#### Exercise prompt
Locate the string "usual" in the records below. Copy every line where it occurs.

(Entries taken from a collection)
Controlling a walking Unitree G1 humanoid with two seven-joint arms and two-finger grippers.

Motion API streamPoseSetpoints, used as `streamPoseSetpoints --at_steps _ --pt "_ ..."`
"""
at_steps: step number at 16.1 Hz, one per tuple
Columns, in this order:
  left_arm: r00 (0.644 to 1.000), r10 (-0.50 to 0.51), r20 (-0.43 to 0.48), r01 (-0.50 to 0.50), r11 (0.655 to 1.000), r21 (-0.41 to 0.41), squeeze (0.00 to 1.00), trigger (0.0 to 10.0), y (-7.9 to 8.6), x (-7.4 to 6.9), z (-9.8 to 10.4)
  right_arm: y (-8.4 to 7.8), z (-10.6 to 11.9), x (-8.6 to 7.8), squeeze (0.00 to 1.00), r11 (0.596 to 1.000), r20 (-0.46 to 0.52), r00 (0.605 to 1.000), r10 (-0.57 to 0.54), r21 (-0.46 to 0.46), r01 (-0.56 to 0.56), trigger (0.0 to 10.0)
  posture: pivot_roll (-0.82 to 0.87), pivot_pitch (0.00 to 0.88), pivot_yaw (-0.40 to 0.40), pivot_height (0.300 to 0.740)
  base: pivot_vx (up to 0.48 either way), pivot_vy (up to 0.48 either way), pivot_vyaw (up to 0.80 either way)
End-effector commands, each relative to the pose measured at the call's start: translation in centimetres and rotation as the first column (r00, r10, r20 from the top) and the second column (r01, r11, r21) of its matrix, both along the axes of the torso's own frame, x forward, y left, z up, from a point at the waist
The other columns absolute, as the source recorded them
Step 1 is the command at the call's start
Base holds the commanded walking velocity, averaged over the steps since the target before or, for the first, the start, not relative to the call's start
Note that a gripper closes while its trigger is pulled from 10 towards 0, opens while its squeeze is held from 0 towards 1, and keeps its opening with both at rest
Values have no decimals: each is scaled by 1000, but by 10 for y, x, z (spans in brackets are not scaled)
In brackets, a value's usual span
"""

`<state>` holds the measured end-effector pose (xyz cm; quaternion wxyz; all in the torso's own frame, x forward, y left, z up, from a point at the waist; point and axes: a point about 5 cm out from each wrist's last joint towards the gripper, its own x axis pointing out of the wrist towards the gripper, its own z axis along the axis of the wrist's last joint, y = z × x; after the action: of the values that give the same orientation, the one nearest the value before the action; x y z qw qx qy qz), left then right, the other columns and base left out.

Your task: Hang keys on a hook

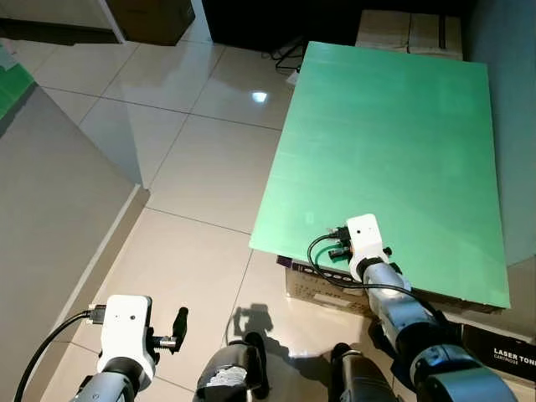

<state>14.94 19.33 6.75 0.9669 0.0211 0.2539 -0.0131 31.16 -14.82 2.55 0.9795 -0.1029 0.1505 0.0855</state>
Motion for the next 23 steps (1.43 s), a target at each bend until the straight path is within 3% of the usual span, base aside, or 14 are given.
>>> streamPoseSetpoints --at_steps 1,9,14,18,19,21,22,23 --pt "999 1 -39 -1 1000 5 0 10000 2 -4 -6 -2 -13 -10 0 1000 -54 998 -19 -8 18 0 106 300 132 740 0 0 0" --pt "1000 -22 -20 22 1000 -17 0 10000 -8 11 -10 -1 46 22 0 999 182 982 -43 2 43 0 61 273 127 740 0 0 0" --pt "1000 -21 0 21 999 -31 0 10000 -13 22 -13 -1 69 33 0 999 245 969 -35 5 35 0 39 234 107 740 0 0 0" --pt "999 -19 42 21 998 -53 0 10000 -21 43 -14 -5 97 47 0 999 311 950 -35 -2 37 0 5 180 87 740 0 0 0" --pt "997 -23 69 27 997 -67 0 10000 -27 56 -14 -11 108 53 0 998 328 943 -55 18 52 0 -19 138 79 740 0 0 0" --pt "995 -28 93 36 996 -76 0 10000 -32 71 -14 -19 115 57 0 990 310 944 -115 110 85 0 -45 92 76 740 0 0 0" --pt "993 -30 111 39 996 -83 0 10000 -35 82 -14 -25 116 60 0 934 224 950 -219 330 138 0 -61 69 75 740 0 0 0" --pt "991 -38 130 50 995 -91 0 10000 -39 90 -12 -31 117 61 0 817 121 946 -301 545 190 0 -71 54 76 740 0 0 0"
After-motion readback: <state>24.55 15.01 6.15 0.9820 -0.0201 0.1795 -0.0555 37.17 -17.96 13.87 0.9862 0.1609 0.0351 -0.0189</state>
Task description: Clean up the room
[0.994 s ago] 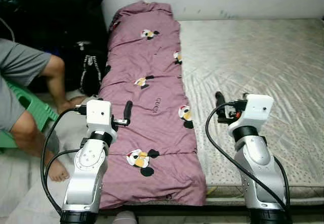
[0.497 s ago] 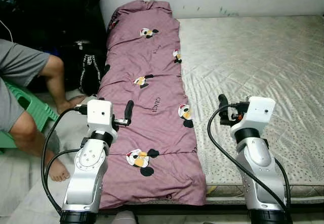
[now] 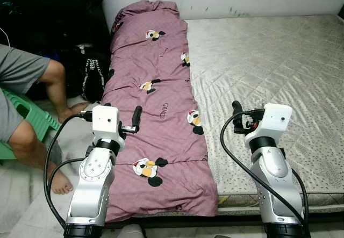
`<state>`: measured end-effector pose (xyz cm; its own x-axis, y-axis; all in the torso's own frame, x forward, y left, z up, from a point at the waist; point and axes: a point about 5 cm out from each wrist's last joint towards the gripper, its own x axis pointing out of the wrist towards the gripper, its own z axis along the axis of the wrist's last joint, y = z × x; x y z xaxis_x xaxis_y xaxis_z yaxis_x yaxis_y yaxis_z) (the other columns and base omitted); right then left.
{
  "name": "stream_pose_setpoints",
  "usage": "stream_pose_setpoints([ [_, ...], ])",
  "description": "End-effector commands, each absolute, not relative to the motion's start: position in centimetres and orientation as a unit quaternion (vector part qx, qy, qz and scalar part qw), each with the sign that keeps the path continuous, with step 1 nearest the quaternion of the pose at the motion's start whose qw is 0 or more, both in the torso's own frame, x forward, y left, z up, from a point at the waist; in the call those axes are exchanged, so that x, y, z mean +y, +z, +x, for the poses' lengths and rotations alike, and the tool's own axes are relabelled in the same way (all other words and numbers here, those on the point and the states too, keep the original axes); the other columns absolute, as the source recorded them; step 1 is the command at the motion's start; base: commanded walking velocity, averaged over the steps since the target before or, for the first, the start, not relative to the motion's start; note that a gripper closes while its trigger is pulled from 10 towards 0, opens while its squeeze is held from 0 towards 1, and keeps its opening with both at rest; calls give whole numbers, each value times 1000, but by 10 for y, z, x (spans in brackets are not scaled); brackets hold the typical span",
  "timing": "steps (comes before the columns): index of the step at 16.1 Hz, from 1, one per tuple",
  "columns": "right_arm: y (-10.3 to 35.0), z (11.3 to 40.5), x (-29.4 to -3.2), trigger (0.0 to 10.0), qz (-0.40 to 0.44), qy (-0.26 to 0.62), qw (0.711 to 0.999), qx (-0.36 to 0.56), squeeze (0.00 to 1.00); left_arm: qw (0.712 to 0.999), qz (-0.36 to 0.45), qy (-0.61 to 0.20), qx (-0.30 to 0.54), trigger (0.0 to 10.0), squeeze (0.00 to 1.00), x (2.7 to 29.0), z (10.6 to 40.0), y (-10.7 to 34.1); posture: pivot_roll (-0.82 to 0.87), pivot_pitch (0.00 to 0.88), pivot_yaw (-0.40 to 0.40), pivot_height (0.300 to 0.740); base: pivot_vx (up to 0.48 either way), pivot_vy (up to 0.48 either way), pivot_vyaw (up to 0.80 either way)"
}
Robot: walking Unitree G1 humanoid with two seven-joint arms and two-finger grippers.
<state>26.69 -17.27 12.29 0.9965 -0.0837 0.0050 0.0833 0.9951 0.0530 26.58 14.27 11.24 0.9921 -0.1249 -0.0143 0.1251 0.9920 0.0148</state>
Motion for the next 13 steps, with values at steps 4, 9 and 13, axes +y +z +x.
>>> stream_pose_setpoints([
  [4, 123, 268, -172, 10000, 25, -41, 999, -6, 0, 998, 9, -65, 5, 10000, 0, 144, 266, 113, -48, 0, 22, 740, 0, 0, 0],
  [9, 123, 268, -172, 10000, 25, -41, 999, -6, 0, 998, 9, -65, 5, 10000, 0, 144, 266, 113, -48, 0, 22, 740, 0, 0, 0],
  [13, 123, 268, -172, 10000, 25, -41, 999, -6, 0, 998, 9, -65, 5, 10000, 0, 144, 266, 113, -48, 0, 22, 740, 0, 0, 0],
])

#### Solution to this problem
In brackets, a value's usual span
Motion for the next 23 steps (1.43 s), a target at each bend until the straight path is within 3% of the usual span, base aside, or 14 are given.

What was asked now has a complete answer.